Reforma parcial con sentido
Tiene sentido priorizar cocina, baños y cuadro general, que concentran humedad y potencia. Los dormitorios con pocos enchufes se pueden mejorar con circuitos nuevos en rodapié o con una línea adicional si hay obra de pintura. Lo que rara vez merece la pena es cambiar solo los mecanismos de frente y dejar el cable de aluminio o las derivaciones originales ocultas: el aspecto mejora y el riesgo sigue.
Reforma integral: cuándo compensa
Compensa cuando hay obra abierta —suelo, tabiques, baños—, cuando se detecta cable sin tierra generalizada, o cuando se prevé una década de uso intensivo: clima por estancias, recarga de coche, placas y batería. En ese escenario, plantear también el cableado de datos evita reabrir paredes, un tema cubierto en la comparativa entre cableado estructurado e inalámbrico.
Renovar el cuadro sin mirar el cable es poner un cinturón nuevo a un motor cansado: ayuda, pero no cambia la potencia disponible.
Domótica sobre una instalación vieja: el orden correcto
Primero seguridad eléctrica, después dispositivos. Un interruptor inteligente en una caja sin neutro y con cables rígidos que se rompen al manipularlos es una mala primera obra. Un sensor a pilas, en cambio, no carga la instalación. Planificar por fases —cuadro y protecciones, circuitos de potencia, luego automatización— encaja con la lógica de un presupuesto de proyecto por fases y evita gastar en gadgets que luego hay que desmontar durante la reforma.
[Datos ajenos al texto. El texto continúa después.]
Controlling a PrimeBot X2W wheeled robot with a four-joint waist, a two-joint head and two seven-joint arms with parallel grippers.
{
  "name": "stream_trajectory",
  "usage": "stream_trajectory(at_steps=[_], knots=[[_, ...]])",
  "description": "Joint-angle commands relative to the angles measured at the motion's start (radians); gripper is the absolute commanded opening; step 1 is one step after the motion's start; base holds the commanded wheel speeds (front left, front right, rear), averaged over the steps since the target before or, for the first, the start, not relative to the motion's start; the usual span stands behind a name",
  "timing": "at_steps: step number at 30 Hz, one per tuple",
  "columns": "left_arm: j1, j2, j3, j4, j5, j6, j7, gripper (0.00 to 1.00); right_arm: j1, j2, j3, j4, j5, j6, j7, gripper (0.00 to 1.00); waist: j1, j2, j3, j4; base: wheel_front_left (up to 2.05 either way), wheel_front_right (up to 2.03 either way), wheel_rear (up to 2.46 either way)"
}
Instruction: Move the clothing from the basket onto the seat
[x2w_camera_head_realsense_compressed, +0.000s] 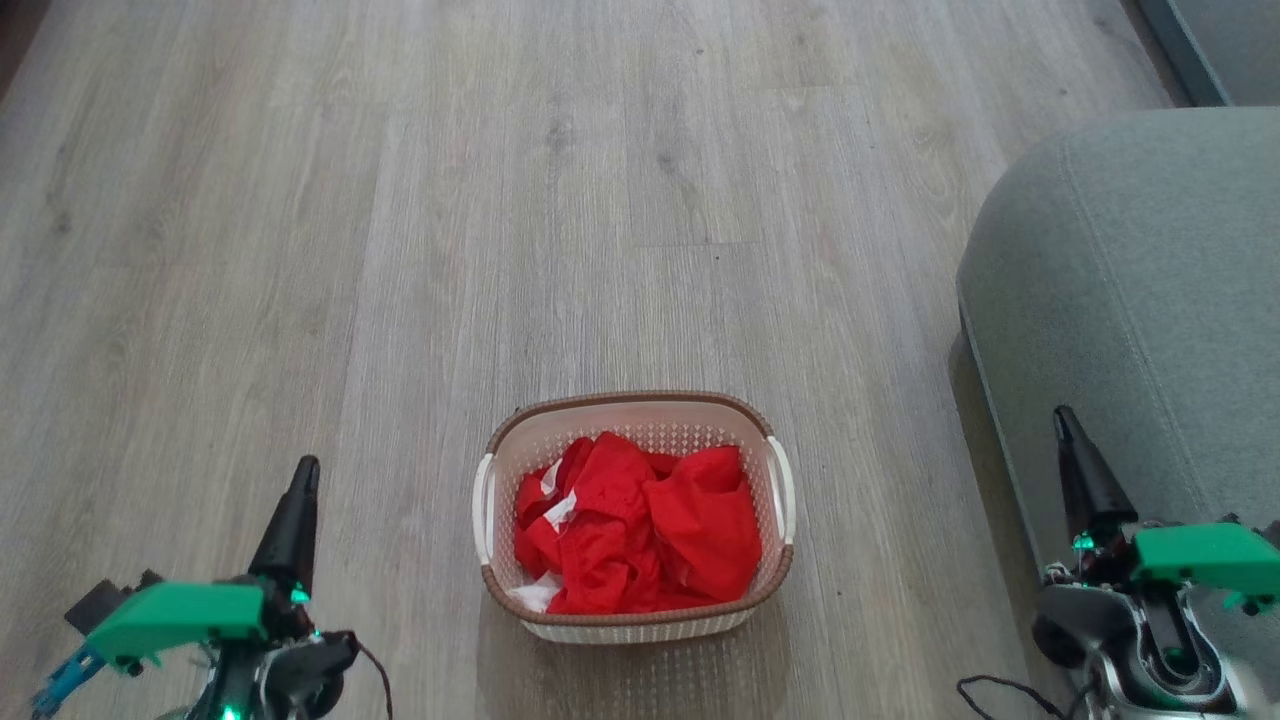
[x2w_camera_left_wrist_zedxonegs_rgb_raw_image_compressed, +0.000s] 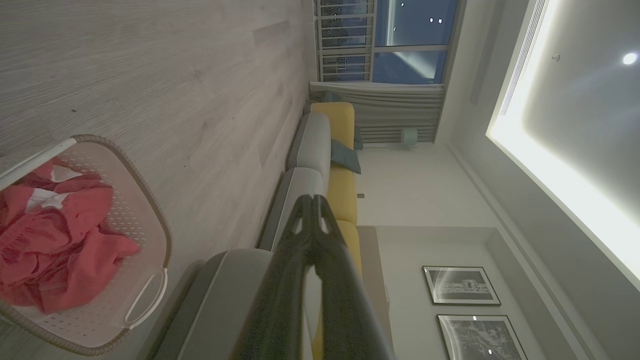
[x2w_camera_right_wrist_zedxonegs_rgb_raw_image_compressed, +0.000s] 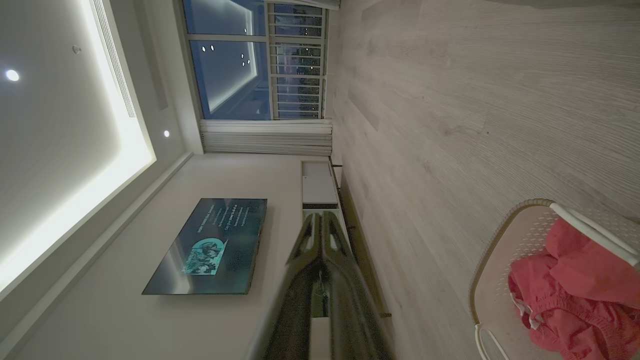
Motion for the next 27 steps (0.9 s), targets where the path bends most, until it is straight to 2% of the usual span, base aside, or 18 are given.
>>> stream_trajectory(at_steps=[1,2,3,7,18,27], knots=[[-0.048,0.012,0.034,-0.035,-0.007,-0.009,0.007,0.0,-0.018,-0.003,0.018,-0.039,0.006,0.0,0.004,0.0,0.0,0.0,0.0,0.0,0.0,0.0,0.0],[-0.048,0.012,0.034,-0.035,-0.007,-0.009,0.007,0.0,-0.018,-0.003,0.018,-0.039,0.006,0.0,0.004,0.0,0.0,0.0,0.0,0.0,0.0,0.0,0.0],[0.0,-0.001,0.0,0.003,0.0,0.001,0.0,1.0,0.0,0.0,0.001,0.004,0.0,0.0,0.0,1.0,0.0,0.0,0.0,0.0,0.0,0.0,0.0],[0.035,-0.004,-0.008,0.06,0.0,0.001,-0.002,1.0,0.023,0.006,0.006,0.066,0.0,0.0,0.0,1.0,0.0,0.0,0.001,0.0,0.0,0.0,0.0],[-0.003,0.01,-0.016,0.067,0.022,0.0,-0.031,1.0,-0.022,-0.003,0.043,0.072,-0.024,0.0,-0.031,1.0,0.0,0.0,0.005,-0.002,0.0,0.0,0.0],[-0.036,0.027,-0.026,0.076,0.087,0.0,-0.06,1.0,-0.065,-0.017,0.076,0.089,-0.09,0.0,-0.06,1.0,0.0,0.0,0.01,-0.005,0.0,0.0,0.0]])
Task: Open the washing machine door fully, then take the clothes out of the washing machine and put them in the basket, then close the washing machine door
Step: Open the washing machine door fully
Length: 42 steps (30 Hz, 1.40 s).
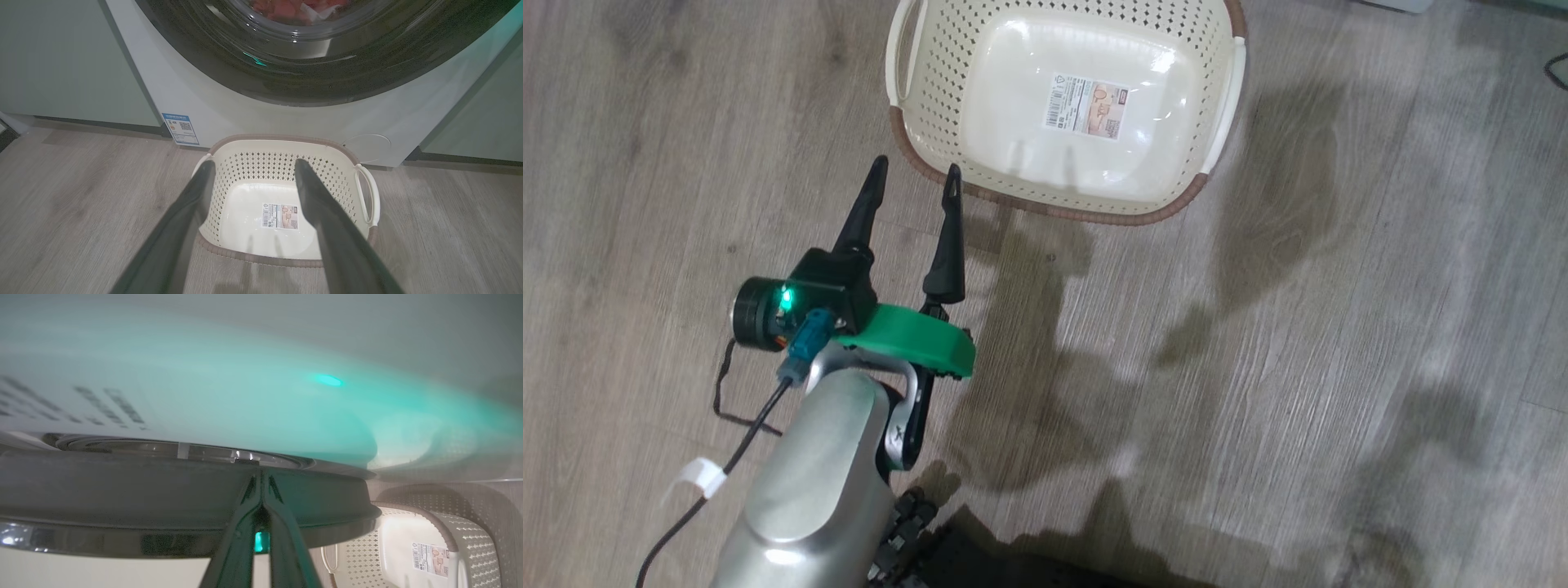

Materiales y detalles que delatan la edad
Cables con aislamiento textil o rígido que se cuartea, empalmes solo con cinta dentro de cajas sin bornes, mecanismos de baquelita, ausencia de conductor de tierra en las cajas de enchufe o un cuadro de palancas de porcelana son pistas de una instalación anterior a los estándares actuales. No todos exigen obra inmediata el mismo día, pero sí una fecha de revisión y un plan. El aluminio en derivaciones antiguas, menos frecuente en vivienda reciente pero presente en algunos edificios, pide conexiones específicas: un aficionado no debería «aprovechar» esos cables para un horno nuevo.
También cuenta el uso de la vivienda. Un piso que se alquila por habitaciones, un teletrabajo con varios equipos o una cocina que pasó de gas a inducción cambian el perfil de carga sin que el cable se haya enterado. Esa descompensación es, en la práctica, tan relevante como el año de construcción.
Cómo pedir un diagnóstico útil
Pide medición de aislamiento, comprobación de tierra, inventario de circuitos y un escrito con prioridades, no solo un presupuesto de «cambio de cuadro». Pregunta qué se puede dejar, qué hay que sustituir y qué queda como riesgo residual si no se toca. Guarda fotos de cajas abiertas y del cuadro: son el punto de partida de la revisión periódica y de cualquier ampliación futura. Una instalación antigua no obliga a tirar la casa; obliga a dejar de tratar los avisos como rarezas del edificio y a decidir, con datos, dónde está el límite seguro.